«En dépit du ralentissement de l’activité industrielle, le taux de consommation d’eau potable des ménages a augmenté de 10%, et ce depuis le début de confinement en mars dernier», a déclaré, hier, le ministre des Ressources en eau, Arezki Berraki, lors d’une visite de travail et d’inspection à Boumerdès. Cette hausse est due aux mesures de confinement décrétées depuis l’identification des premiers cas contaminés au coronavirus.
Le ministre explique que «le volume de consommation des foyers est plus important que celui réservé aux zones industrielles», indiquant que le taux de remplissage des barrages est estimé à 62%, soit 4,2 milliards m3, malgré les fortes consommations, depuis le mois de janvier dernier.
Les derniers apports pluviaux ont permis de compenser les pertes et de reconstituer les réserves, la demande avoisine 1,8 milliard  m3, mais les réserves sont suffisantes pour satisfaire la demande à l’approche de la saison estivale qui enregistre une hausse considérable. À cet effet, M. Berraki a exhorté les cadres de son département à plus de rigueur dans la gestion professionnelles des ouvrages, infrastructures et administrations.
Lors d’une halte au barrage de Keddarra, M. Berraki a insisté sur la rationalisation de la consommation d’eau potable, exigeant des responsables locaux d’identifier les raisons du dysfonctionnement constaté dans cette wilaya qui «enregistre une production quotidienne de 260.000 m3, dont plus de 90.000 m3 sont perdus».
Cette situation a fait que 10 communes parmi les 32 dépendant de la wilaya de Boumerdès souffrent toujours de coupures récurrentes, alors que uniquement 23 chefs-lieux de communes sont alimentés régulièrement.
M. Berraki a relevé que dans cette région à fort potentiel agricole et touristique, plus d’un tiers de ses habitants ne profite pas d’une distribution régulière d’eau potable.
Il annonce, à cet effet, la mise en place d’un comité d’inspection qui aura pour mission de cerner les anomalies dans la gestion des structures de son département dans cette wilaya. Le ministre a déclaré que la wilaya de Boumerdès a bénéficié d’une enveloppe de 3.300 milliards de centimes pour les projets d’hydraulique de cette région, alors qu’aucun projet n’a vu le jour depuis 2011.
Par ailleurs, il a fait savoir que des «mesures ont été prises par le ministère de l’Environnement pour contrecarrer les agressions dues à une urbanisation incontrôlée qui a fait perdre plus de 50% des terres agricoles irriguées». Il rappelle, à ce titre, que la protection de ces terres «fait partie des priorités du gouvernement, car il s’agit de la sécurité alimentaire».

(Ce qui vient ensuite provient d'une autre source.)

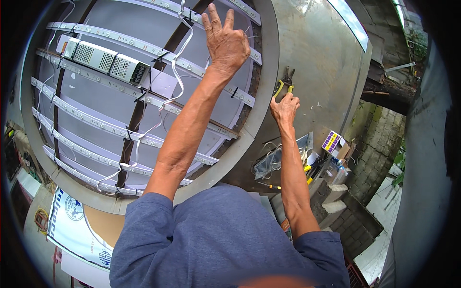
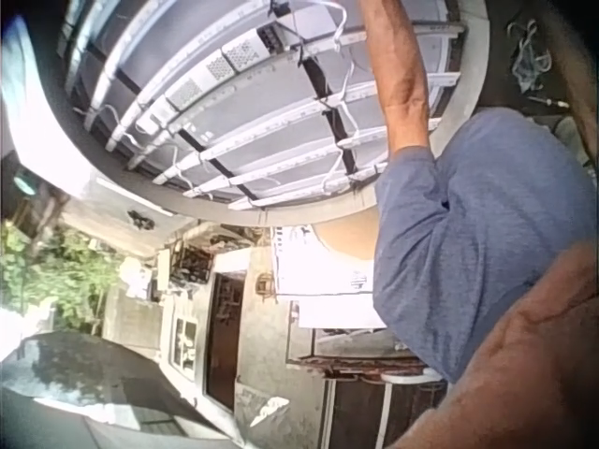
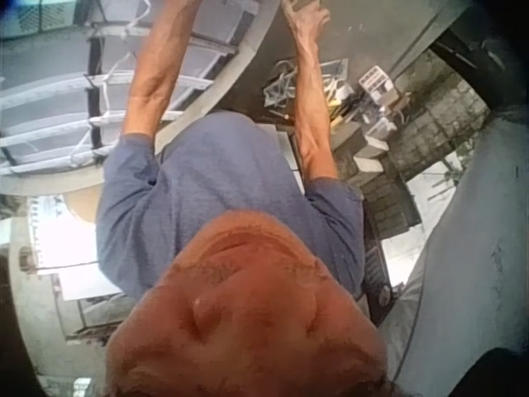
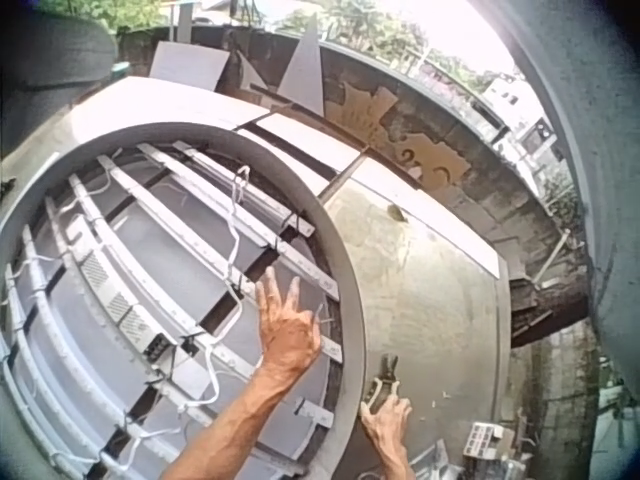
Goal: Wiring and securing LED strips inside a circular sign frame using cutters and tape.
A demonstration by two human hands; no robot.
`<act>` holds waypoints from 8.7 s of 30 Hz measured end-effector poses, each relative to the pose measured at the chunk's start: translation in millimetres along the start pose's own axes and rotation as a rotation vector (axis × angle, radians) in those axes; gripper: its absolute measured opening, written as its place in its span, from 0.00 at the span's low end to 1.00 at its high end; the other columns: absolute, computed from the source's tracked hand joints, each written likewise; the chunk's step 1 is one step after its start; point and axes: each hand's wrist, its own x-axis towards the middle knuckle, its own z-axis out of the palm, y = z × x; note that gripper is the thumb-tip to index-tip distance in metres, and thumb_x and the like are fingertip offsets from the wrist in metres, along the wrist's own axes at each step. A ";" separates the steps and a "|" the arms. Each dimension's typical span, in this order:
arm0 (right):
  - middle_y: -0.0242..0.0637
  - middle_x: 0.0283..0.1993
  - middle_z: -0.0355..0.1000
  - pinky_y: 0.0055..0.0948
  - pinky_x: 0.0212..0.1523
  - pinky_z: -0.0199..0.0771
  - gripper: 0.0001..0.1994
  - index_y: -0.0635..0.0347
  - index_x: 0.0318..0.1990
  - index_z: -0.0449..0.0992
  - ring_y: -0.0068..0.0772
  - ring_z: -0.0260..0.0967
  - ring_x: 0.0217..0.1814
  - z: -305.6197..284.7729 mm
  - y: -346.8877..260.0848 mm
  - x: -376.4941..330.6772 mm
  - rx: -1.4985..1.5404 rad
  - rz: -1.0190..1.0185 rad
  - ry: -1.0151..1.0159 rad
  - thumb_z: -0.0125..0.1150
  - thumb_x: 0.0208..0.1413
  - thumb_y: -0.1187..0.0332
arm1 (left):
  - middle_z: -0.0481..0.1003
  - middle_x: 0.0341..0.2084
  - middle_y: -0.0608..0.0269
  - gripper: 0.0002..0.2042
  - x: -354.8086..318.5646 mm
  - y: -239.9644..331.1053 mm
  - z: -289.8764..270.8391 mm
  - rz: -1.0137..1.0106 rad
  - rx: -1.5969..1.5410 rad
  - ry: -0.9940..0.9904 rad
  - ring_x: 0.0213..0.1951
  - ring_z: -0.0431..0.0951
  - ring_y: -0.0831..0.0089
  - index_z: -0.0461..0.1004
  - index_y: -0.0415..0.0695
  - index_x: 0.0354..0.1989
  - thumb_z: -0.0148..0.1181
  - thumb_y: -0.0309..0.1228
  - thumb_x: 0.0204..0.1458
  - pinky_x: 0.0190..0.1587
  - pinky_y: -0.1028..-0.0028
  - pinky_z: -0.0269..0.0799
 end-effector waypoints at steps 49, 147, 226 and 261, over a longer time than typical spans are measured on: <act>0.51 0.35 0.75 0.40 0.28 0.86 0.28 0.74 0.40 0.72 0.41 0.78 0.32 -189.6 -205.8 41.5 0.178 -0.116 -0.730 0.47 0.66 0.48 | 0.84 0.30 0.67 0.07 -5.6 -4.0 9.7 -0.090 -0.212 0.121 0.47 0.76 0.68 0.88 0.51 0.33 0.65 0.35 0.51 0.76 0.54 0.39; 0.65 0.33 0.76 0.51 0.39 0.75 0.23 0.77 0.35 0.74 0.61 0.78 0.37 -150.6 -201.6 -3.6 0.016 -0.258 -0.314 0.48 0.67 0.57 | 0.79 0.19 0.66 0.08 12.0 -21.0 10.3 0.044 -0.298 0.048 0.37 0.77 0.68 0.87 0.49 0.26 0.63 0.34 0.43 0.57 0.63 0.61; 0.33 0.32 0.74 0.39 0.44 0.68 0.04 0.55 0.33 0.82 0.37 0.71 0.40 -123.7 -158.1 79.4 -0.058 -1.147 0.453 0.64 0.49 0.71 | 0.81 0.30 0.61 0.02 8.6 -22.8 23.3 0.149 -0.500 0.138 0.43 0.79 0.60 0.82 0.42 0.30 0.66 0.24 0.48 0.48 0.64 0.73; 0.63 0.56 0.74 0.38 0.60 0.69 0.26 0.68 0.63 0.72 0.56 0.73 0.59 -37.5 -170.4 28.3 -0.054 -0.681 -0.326 0.45 0.55 0.75 | 0.77 0.22 0.62 0.06 -314.4 -89.5 -319.1 -0.554 -0.386 0.059 0.18 0.71 0.69 0.80 0.41 0.38 0.69 0.22 0.53 0.24 0.70 0.64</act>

10 milliards de dinars de créances impayées à l’Algérienne des eaux

M. Berraki a indiqué par ailleurs que le montant des créances impayées est de l’ordre de 10 milliards de dinars jusqu’à la fin avril. «On n’a pas procédé à des coupures pour non- payement», affirme le ministre, soutenant que des mesures vont être prises en vue «du recouvrement de ces dus, devenus une charge pour les organismes chargés de la distribution de l’eau et impactant négativement leur développement». Il a annoncé également l’ouverture d’agences commerciales.
S’agissant de la wilaya de Boumerdès, Berraki a affirmé que les zones d’ombre sont identifiées et seront prises en charge par le ministère de l’Intérieur, ainsi que par son département, en vue de lancer des projets pour le développement local.
Au terme de sa visite, le ministre a honoré les lauréats au concours national organisé à l’occasion de la Journée mondiale de l’eau. Il s’agit, notamment de Belhamrane Mohamed de Biskra, pour son projet de système d’irrigation intelligent, et d’El-Khansa Laâmach de Sétif, pour son projet de modèle mathématique des réseaux d’assainissement des eaux pluviales, dans le cadre de la prévention contre les inondations.